As shown in FIG. 1, the rod main body 14a of the parking rod 14 is sandwiched between the inner side surface of the guide convex portion 11a and the inner side surface of the guide convex portion 11b, and is guided so as to move linearly. The upper side is guided by the back surface of the cover guide 14 so as not to float from the surface of the locking member 11.

The lock pole 21 is rotatably held by the rod shaft 22 through the attachment hole 21b in the attachment hole 11j of the lock pole attachment portion 11h. The lock pole 21 is in contact only with the lock pole mounting portion 11h, and reduces rotational friction. As shown in FIG. 14, an engagement portion 21 a for engaging with the parking gear 31 and a cam contact portion 21 c that contacts the rod body 14 a of the parking rod 14 are formed at the tip of the lock pole 21.
A torsion spring 23 is attached to the outer periphery of the rod shaft 22 by a spring shaft 24. One end of the torsion spring 23 is engaged and fixed to the end face of the locking member 11, the other end abuts on the lock pole 21, the lock pawl 21, and the cam abutment portion 21 c on the rod body 14 a of the parking rod 14. It is biased in the direction of contact.

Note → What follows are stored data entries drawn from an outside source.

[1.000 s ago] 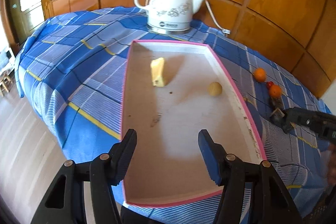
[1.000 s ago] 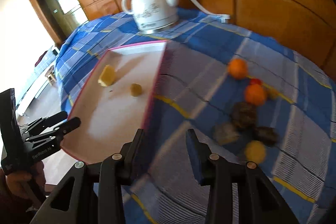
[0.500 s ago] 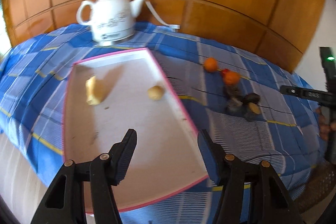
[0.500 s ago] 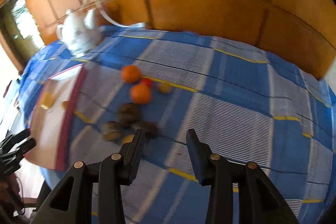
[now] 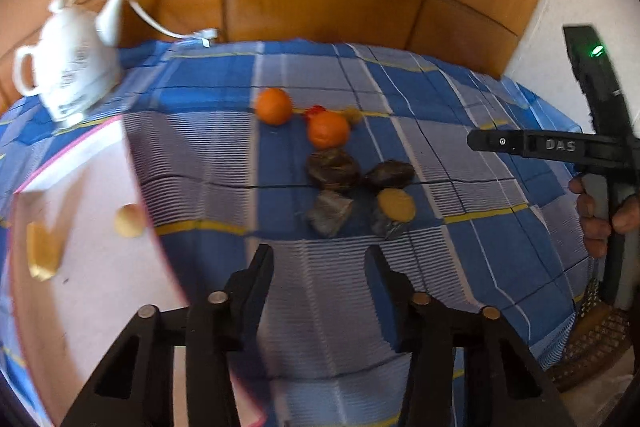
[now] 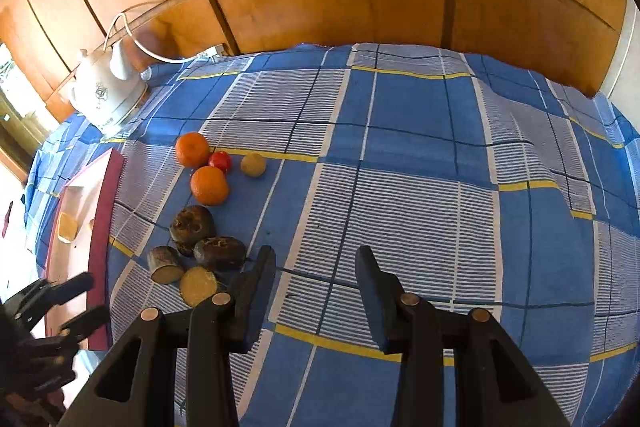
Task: Organize fruits
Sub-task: 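Grasp the grey bark-covered cut piece with the left tool, then carry the bark piece into the tray with the left tool while the right tool grasps the red cherry tomato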
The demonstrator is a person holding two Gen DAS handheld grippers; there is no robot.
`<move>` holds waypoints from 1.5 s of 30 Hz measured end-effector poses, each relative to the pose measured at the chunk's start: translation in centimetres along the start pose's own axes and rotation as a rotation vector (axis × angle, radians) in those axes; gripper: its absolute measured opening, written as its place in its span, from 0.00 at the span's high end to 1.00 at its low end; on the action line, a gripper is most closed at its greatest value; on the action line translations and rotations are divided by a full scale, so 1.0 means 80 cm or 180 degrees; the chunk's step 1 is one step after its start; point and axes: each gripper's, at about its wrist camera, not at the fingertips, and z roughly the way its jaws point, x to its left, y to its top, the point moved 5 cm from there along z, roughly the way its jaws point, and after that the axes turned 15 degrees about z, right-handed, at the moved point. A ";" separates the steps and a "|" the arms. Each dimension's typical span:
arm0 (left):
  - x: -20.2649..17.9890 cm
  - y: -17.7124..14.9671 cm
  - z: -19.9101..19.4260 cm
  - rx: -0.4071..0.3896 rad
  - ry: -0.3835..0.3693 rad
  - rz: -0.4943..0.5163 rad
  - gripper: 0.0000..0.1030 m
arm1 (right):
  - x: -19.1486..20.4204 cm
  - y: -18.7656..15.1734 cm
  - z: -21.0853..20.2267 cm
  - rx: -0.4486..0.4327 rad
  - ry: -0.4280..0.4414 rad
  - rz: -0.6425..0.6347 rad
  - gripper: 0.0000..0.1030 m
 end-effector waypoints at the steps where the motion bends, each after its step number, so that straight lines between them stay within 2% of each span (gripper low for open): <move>1: -0.001 0.003 0.009 0.0034 -0.0019 0.0020 0.58 | 0.001 0.000 0.000 0.0008 0.0011 0.0000 0.59; 6: -0.008 0.020 0.042 0.0088 -0.0145 0.0135 0.58 | 0.006 -0.001 0.000 0.0042 0.0080 0.0026 0.59; 8: -0.011 0.023 0.057 0.0169 -0.0111 0.0252 0.50 | 0.007 -0.001 0.000 0.0045 0.0091 0.0021 0.59; 12: -0.005 0.024 0.076 0.0230 -0.0088 0.0240 0.51 | 0.008 -0.001 0.000 0.0034 0.0083 0.0000 0.59; 14: -0.001 0.023 0.084 0.0263 -0.0150 0.0169 0.71 | 0.008 -0.001 0.000 0.0025 0.0070 -0.0014 0.59; 17: -0.001 0.021 0.081 0.0183 -0.0220 0.0135 0.76 | 0.008 0.000 0.001 0.0007 0.0022 -0.0042 0.59; 27: -0.042 -0.032 0.043 0.0077 -0.0070 0.0255 0.77 | 0.004 -0.003 0.006 0.0058 -0.0033 -0.0054 0.59; 30: -0.046 -0.037 0.041 0.0047 -0.0022 0.0314 0.77 | 0.007 -0.006 0.009 0.0085 -0.0042 -0.0087 0.59; 35: -0.041 -0.036 0.044 -0.0007 -0.0074 0.0225 0.77 | 0.013 -0.013 0.011 0.0152 0.0029 -0.0078 0.59; 41: -0.041 -0.037 0.044 -0.0059 -0.0086 0.0218 0.77 | 0.049 -0.017 0.010 0.0218 0.0274 -0.0234 0.60; 45: -0.040 -0.038 0.043 -0.0089 -0.0108 0.0196 0.77 | 0.097 -0.007 0.021 0.0209 0.0379 -0.0467 0.60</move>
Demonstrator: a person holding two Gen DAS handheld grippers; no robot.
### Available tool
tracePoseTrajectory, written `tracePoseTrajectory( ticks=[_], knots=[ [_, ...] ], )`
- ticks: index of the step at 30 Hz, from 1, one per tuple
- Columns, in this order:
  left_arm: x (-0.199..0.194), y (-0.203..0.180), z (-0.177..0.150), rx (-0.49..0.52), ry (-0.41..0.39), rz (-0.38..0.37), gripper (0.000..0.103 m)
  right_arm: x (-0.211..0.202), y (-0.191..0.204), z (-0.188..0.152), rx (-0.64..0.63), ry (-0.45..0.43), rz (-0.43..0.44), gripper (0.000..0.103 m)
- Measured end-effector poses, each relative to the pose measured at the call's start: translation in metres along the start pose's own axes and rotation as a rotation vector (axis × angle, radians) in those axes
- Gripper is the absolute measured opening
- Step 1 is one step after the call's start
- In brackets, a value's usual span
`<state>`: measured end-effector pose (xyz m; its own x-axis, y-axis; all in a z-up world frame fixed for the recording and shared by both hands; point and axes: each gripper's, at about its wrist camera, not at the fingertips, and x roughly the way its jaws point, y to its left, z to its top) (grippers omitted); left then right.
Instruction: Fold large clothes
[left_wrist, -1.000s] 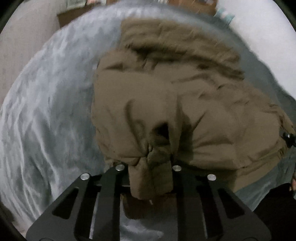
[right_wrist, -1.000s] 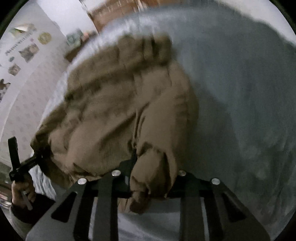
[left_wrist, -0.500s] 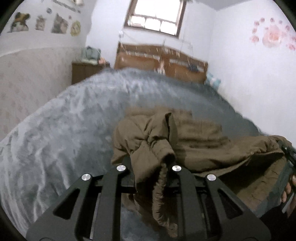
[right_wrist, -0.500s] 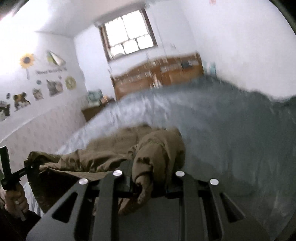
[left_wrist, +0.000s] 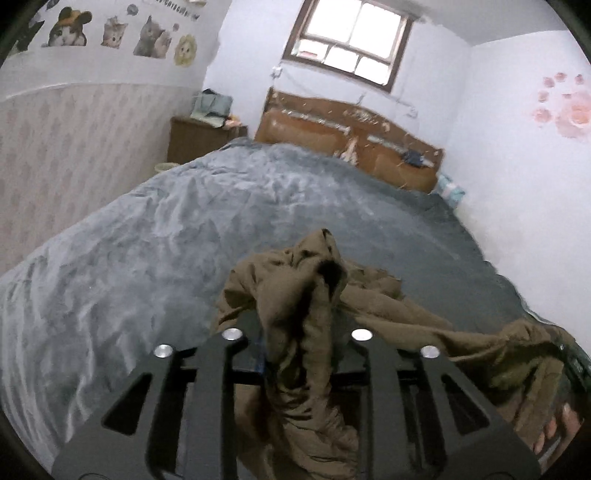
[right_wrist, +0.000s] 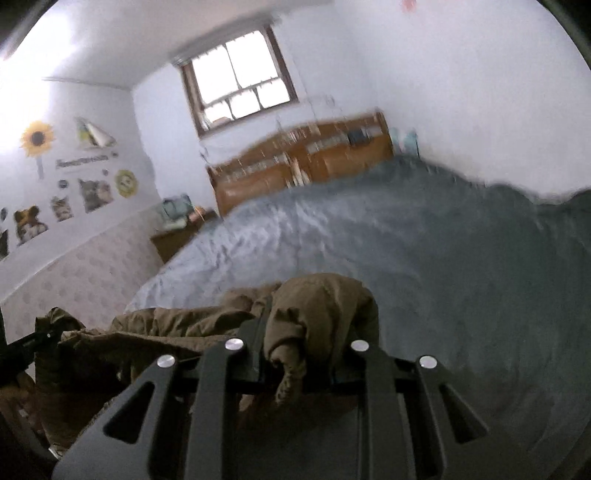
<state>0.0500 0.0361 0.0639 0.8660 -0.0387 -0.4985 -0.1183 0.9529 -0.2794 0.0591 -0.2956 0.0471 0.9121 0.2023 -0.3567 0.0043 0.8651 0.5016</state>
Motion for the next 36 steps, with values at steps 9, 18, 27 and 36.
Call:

Actuators 17 are attached to three attachment holes 11l of the locking member 11 via three legs 17a. The output shaft of the actuator 17 is connected to the rotation shaft 15 a of the rod lever 15, and the rod lever 15 is rotated by driving the actuator 17.
One end of the detent spring 19 is attached to the attachment hole 11 i of the detent spring attachment portion 11 c of the locking member 11 by an attachment bolt 20. Here, when the detent spring 19 is attached, the rib 11e functions as a detent and positioning.
A cam follower 19 a is attached to the other end of the detent spring 19, and the cam follower 19 a is engaged with one of the two cam valleys 15 b and 15 c of the lock lever 15. The detent spring 19 keeps the lock lever 19 from rotating by its own urging force even when no current is supplied to the actuator 17.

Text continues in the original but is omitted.